Base Model: Qwen2.5-7B (used as the base model for the agent applications in the benchmark)

Comparison to Prior Work

vs. LoCoMo: MemBench adds observation scenarios and specifically targets reflective memory (implicit preferences) rather than just factual recall.
vs. LongMemEval: MemBench includes both participation and observation scenarios; LongMemEval lacks observation scenarios.
vs. MemSim: MemBench expands MemSim to include participation scenarios and reflective memory tasks.

Limitations

Reliance on synthetic data generation (via GPT-4o-mini) rather than real human-agent interaction logs, which might miss nuances of human unpredictability.
The evaluation is limited to multiple-choice questions to ensure automated scoring, which may not capture the full complexity of open-ended generation.
Reflective memory ground truth is derived from recommendation datasets or LLM summarization, which inherently assumes the source data/model is the 'gold standard' for preference.

Reproducibility

Code: https://github.com/import-myself/Membench

Dataset and project code released at https://github.com/import-myself/Membench. The paper details the data construction process using existing public datasets (MovieLens, etc.) and GPT-4o-mini.
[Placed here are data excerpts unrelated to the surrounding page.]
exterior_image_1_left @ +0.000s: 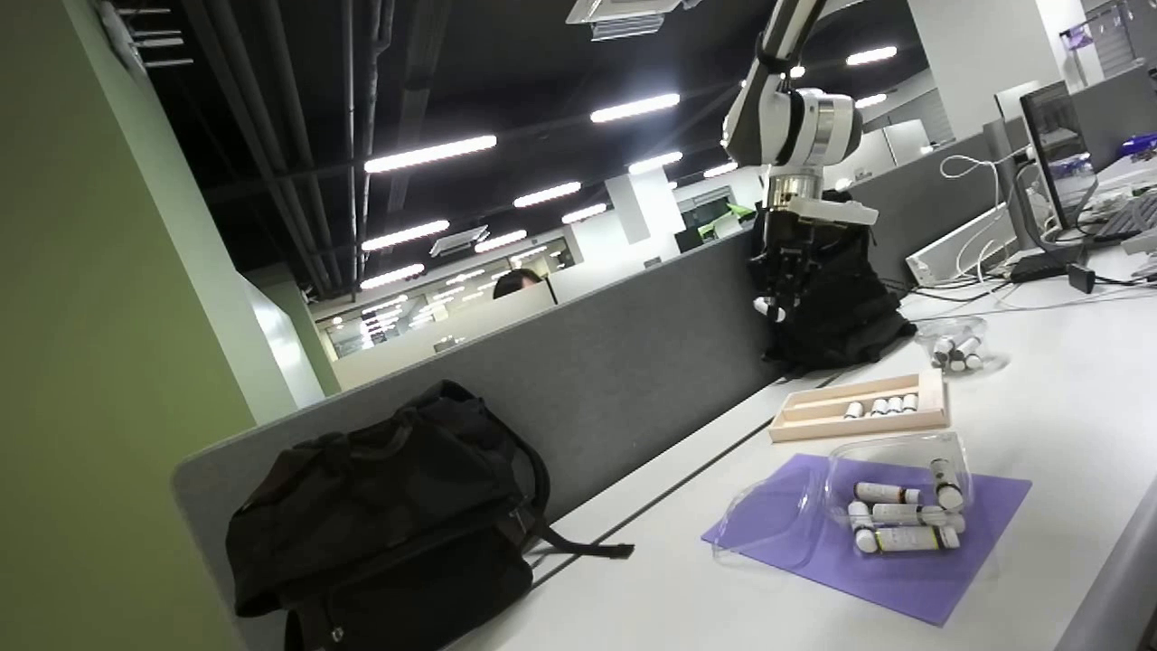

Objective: Remove one bottle from the clear container on the left and place it on the tray

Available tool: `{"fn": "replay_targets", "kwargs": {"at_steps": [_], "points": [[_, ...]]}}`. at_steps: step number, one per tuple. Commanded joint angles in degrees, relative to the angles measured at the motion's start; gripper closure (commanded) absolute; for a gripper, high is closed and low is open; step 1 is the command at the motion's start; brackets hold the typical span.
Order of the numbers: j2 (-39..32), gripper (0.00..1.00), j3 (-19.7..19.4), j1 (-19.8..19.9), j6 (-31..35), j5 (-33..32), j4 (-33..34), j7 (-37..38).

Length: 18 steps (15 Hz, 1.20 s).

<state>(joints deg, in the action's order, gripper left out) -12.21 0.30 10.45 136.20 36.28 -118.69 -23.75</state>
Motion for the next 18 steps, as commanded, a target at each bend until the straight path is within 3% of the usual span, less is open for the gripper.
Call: {"fn": "replay_targets", "kwargs": {"at_steps": [1, 4, 5, 12, 13, 18], "points": [[-3.83, 0.89, -1.22, 2.54, -4.50, 6.97, 9.26, 0.59], [-6.43, 0.89, -2.20, 4.24, -9.19, 11.91, 13.66, 0.67], [-3.73, 0.64, -2.48, 2.71, -6.14, 9.97, 9.40, -0.11], [-5.98, 0.64, -2.76, 3.51, -8.03, 11.32, 12.07, -0.11], [-7.49, 0.89, -2.90, 3.91, -9.07, 11.51, 13.22, 0.52], [-17.13, 0.89, -3.20, 6.20, -9.33, 17.73, 16.53, 3.02]]}}
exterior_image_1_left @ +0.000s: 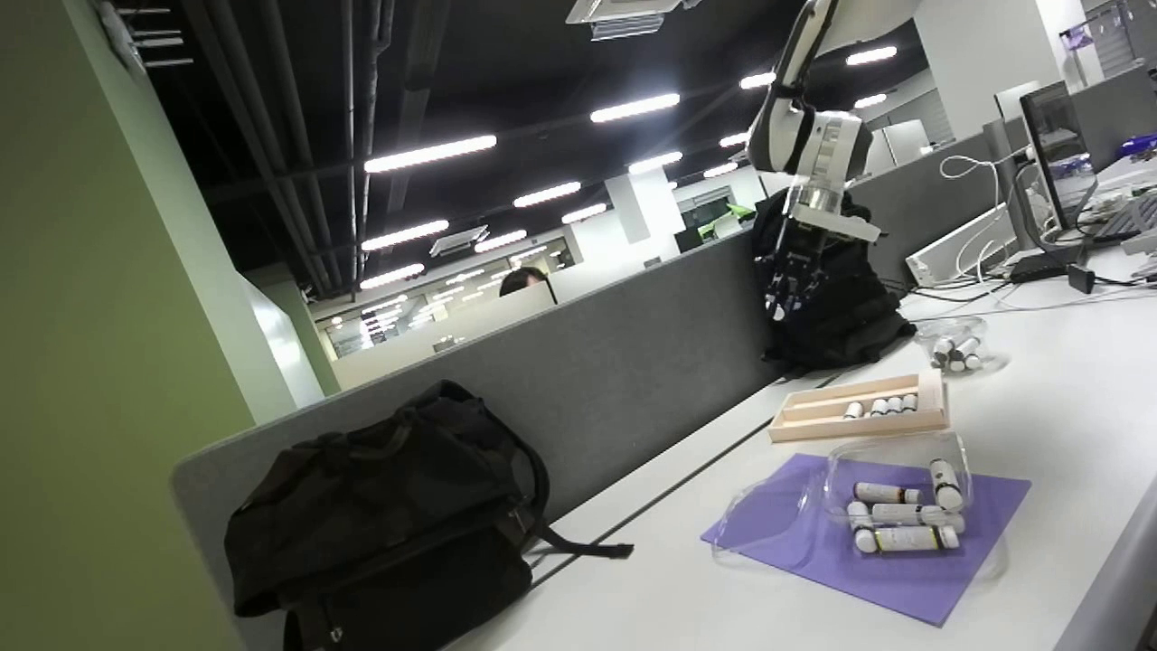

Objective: Remove one bottle from the clear container on the left and place it on the tray

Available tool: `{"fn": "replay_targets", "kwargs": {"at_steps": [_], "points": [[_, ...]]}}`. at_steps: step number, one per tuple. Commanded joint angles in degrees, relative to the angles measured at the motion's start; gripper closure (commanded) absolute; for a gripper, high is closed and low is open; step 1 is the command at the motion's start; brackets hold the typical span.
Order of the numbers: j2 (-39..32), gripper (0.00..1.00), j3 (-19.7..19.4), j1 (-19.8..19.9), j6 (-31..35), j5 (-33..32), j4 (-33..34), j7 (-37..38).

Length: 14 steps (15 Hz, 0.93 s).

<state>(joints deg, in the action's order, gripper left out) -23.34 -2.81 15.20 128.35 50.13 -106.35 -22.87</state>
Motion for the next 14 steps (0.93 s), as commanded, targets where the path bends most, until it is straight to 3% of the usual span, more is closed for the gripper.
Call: {"fn": "replay_targets", "kwargs": {"at_steps": [1, 7, 14], "points": [[-7.91, 0.89, 0.13, 2.01, -1.36, 6.09, 4.78, 1.98], [-17.20, 0.89, -0.13, 3.02, -1.95, 13.34, 8.76, 3.89], [-22.56, 0.89, -0.40, 3.03, -4.35, 14.58, 11.60, 6.84]]}}
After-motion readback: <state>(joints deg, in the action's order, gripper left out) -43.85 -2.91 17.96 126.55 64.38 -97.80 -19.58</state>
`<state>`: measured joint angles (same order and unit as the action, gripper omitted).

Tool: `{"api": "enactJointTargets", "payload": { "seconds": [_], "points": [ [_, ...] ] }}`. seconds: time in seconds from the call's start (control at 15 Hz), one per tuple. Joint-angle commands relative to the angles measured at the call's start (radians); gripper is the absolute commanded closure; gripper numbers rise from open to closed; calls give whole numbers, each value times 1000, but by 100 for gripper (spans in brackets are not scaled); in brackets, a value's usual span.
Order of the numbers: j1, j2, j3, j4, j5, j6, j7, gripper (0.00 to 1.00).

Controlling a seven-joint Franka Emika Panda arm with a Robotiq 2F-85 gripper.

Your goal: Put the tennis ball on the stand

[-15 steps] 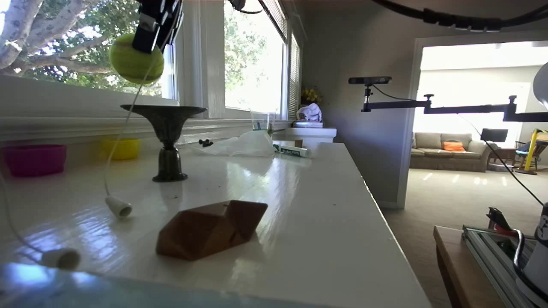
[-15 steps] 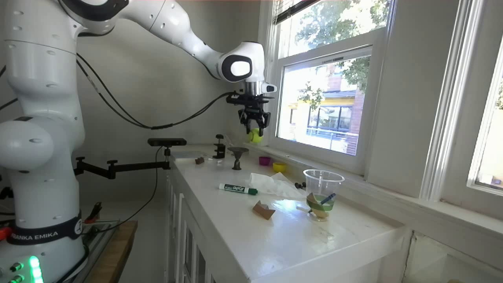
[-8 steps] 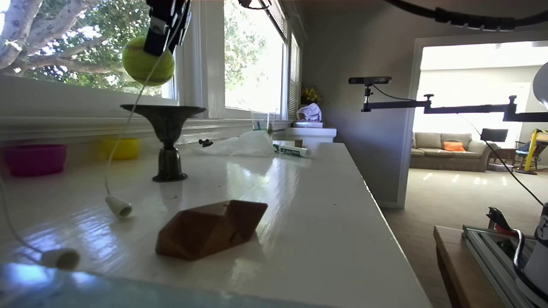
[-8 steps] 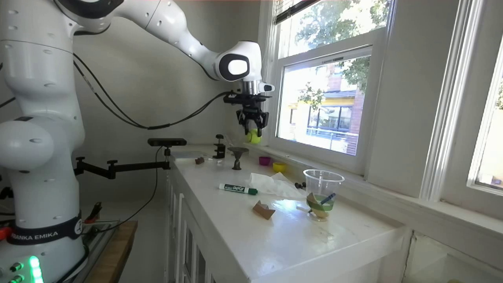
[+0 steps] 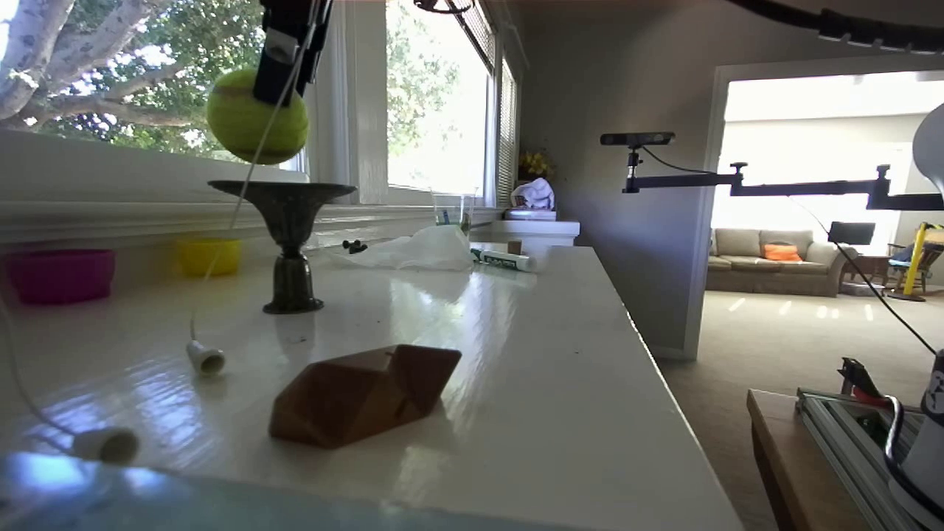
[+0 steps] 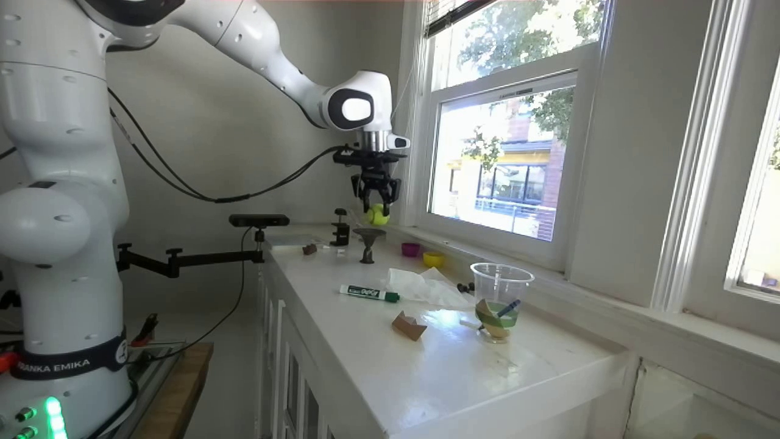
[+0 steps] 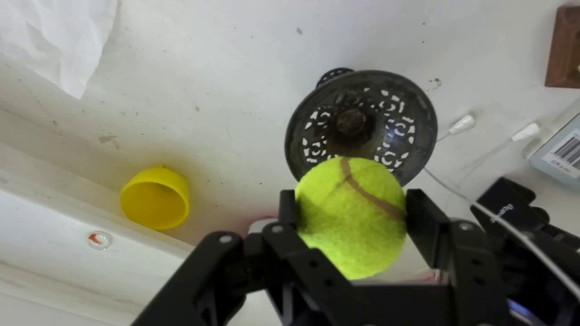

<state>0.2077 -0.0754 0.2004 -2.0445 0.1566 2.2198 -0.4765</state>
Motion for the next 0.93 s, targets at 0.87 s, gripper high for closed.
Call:
{"api": "enactJointTargets", "payload": {
  "seconds": [0.87],
  "points": [
    [29,-44,-11,-84,51,-15,-52,63]
  ]
}}
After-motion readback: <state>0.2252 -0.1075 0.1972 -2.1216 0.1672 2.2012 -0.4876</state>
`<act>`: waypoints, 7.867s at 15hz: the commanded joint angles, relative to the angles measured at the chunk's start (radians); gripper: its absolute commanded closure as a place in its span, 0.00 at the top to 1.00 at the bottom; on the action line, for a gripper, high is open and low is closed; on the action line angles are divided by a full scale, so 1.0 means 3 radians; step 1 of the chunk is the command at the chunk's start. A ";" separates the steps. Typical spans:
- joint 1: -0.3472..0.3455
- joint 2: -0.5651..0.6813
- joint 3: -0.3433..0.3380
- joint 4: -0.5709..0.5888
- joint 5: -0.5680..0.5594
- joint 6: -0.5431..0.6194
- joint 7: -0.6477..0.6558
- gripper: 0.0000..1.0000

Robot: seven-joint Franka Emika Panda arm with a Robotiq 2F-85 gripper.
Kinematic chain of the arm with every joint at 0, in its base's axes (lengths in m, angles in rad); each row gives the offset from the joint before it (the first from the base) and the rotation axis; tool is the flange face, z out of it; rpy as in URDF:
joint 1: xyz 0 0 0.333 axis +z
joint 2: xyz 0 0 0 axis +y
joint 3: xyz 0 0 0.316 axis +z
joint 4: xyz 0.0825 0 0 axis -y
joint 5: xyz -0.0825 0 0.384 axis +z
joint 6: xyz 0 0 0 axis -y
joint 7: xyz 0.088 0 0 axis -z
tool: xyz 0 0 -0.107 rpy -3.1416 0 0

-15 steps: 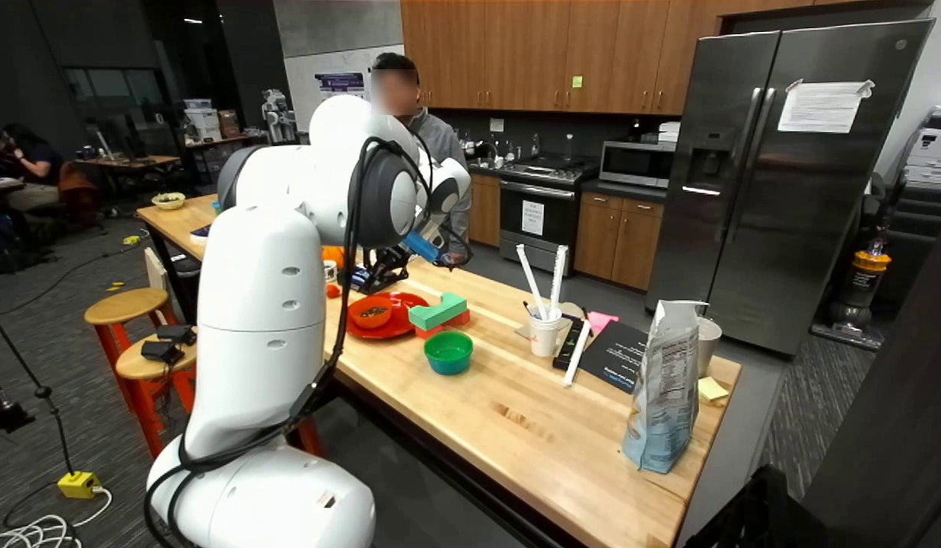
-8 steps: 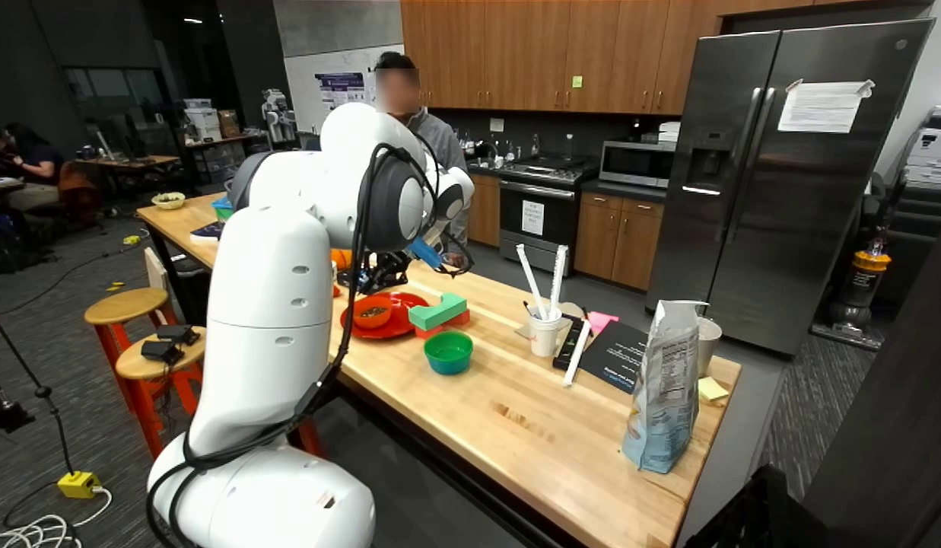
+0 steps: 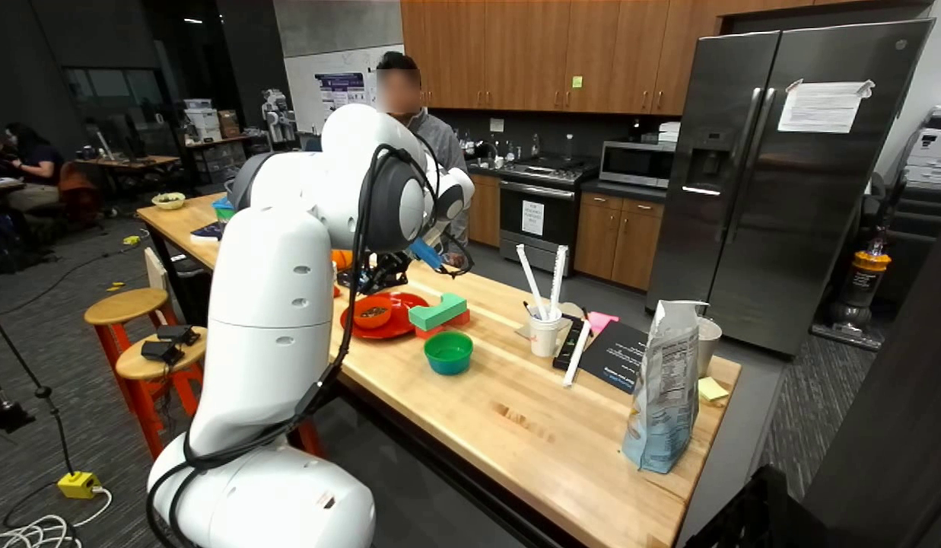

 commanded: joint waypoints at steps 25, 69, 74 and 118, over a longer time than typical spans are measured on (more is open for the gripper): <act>0.0043 -0.0041 -0.0017 -0.0080 -0.0077 0.0120 0.0044 0.01; 0.0742 0.0852 0.0196 0.0979 -0.1994 -0.0217 -0.0052 0.01; 0.1033 0.1043 0.0337 0.0868 -0.1970 0.0152 0.0188 0.01; 0.0776 0.1704 0.0180 0.2568 -0.2408 -0.0869 -0.0817 0.01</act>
Specific prompts for generation are not explicitly listed in the main text but implied to be in the repo.

📊 Experiments & Results

Evaluation Setup

Agents process long-context interaction histories (simulated time flow) and answer multiple-choice questions requiring memory recall or reasoning.

Benchmarks:

MemBench-Participation (Dialogue interaction memory (Factual & Reflective)) [New]
MemBench-Observation (Passive stream memory (Factual & Reflective)) [New]

Metrics:

Memory Accuracy (Accuracy of multiple-choice answers)
Memory Recall (Retrieval accuracy for retrieval-based methods)
Memory Capacity (Performance threshold vs. content volume)
Memory Efficiency (Time cost)
Statistical methodology: Not explicitly reported in the paper

Key Results

Benchmark	Metric	Baseline	This Paper	Δ
Performance on the 100k token dataset (Sub-dataset 2) shows significant degradation for retrieval-based methods compared to full-context methods.
MemBench (Sub-dataset 2, 100k tokens)	Accuracy	0.85	0.35	-0.50
MemBench (Sub-dataset 2, 100k tokens)	Accuracy	0.85	0.42	-0.43
Reflective vs. Factual Memory performance gap on standard size dataset (Sub-dataset 1).
MemBench (Sub-dataset 1)	Accuracy	0.62	0.48	-0.14

Main Takeaways

Reflective memory tasks (inferring preferences) are significantly harder than factual memory tasks for current agent architectures.
Observation scenarios (passive) and Participation scenarios (active) present different challenges; agents optimized for one may not generalize to the other.
Current retrieval-based memory systems (RAG) suffer severe performance degradation in very long contexts (100k+) compared to full-context ingestion, highlighting a 'capacity' bottleneck.
Most existing benchmarks ignore the computational efficiency of memory, which MemBench highlights as a critical trade-off.

📚 Prerequisite Knowledge

Prerequisites

Understanding of LLM-based Agents
Knowledge of RAG (Retrieval-Augmented Generation)
Familiarity with long-context evaluation

Key Terms

Reflective Memory: A high-level memory type involving information not explicitly stated but implicitly inferred, such as a user's general taste preferences derived from specific item ratings.

Factual Memory: A low-level memory type involving explicitly provided information, such as specific dates, names, or stated preferences.

Participation Scenario: A scenario where the agent actively interacts with the user (dialogue), requiring it to remember both user inputs and its own generated responses.

Observation Scenario: A scenario where the agent passively receives a stream of user messages (third-person perspective) without generating responses.

MemSim: A prior framework for simulating memory data, which this paper expands upon by adding reflective memory and participation scenarios.

RAG: Retrieval-Augmented Generation—AI systems that answer questions by first searching for relevant documents/memories.

GenerativeAgent: A specific agent architecture (from Park et al.) utilizing a memory stream with retrieval and reflection mechanisms.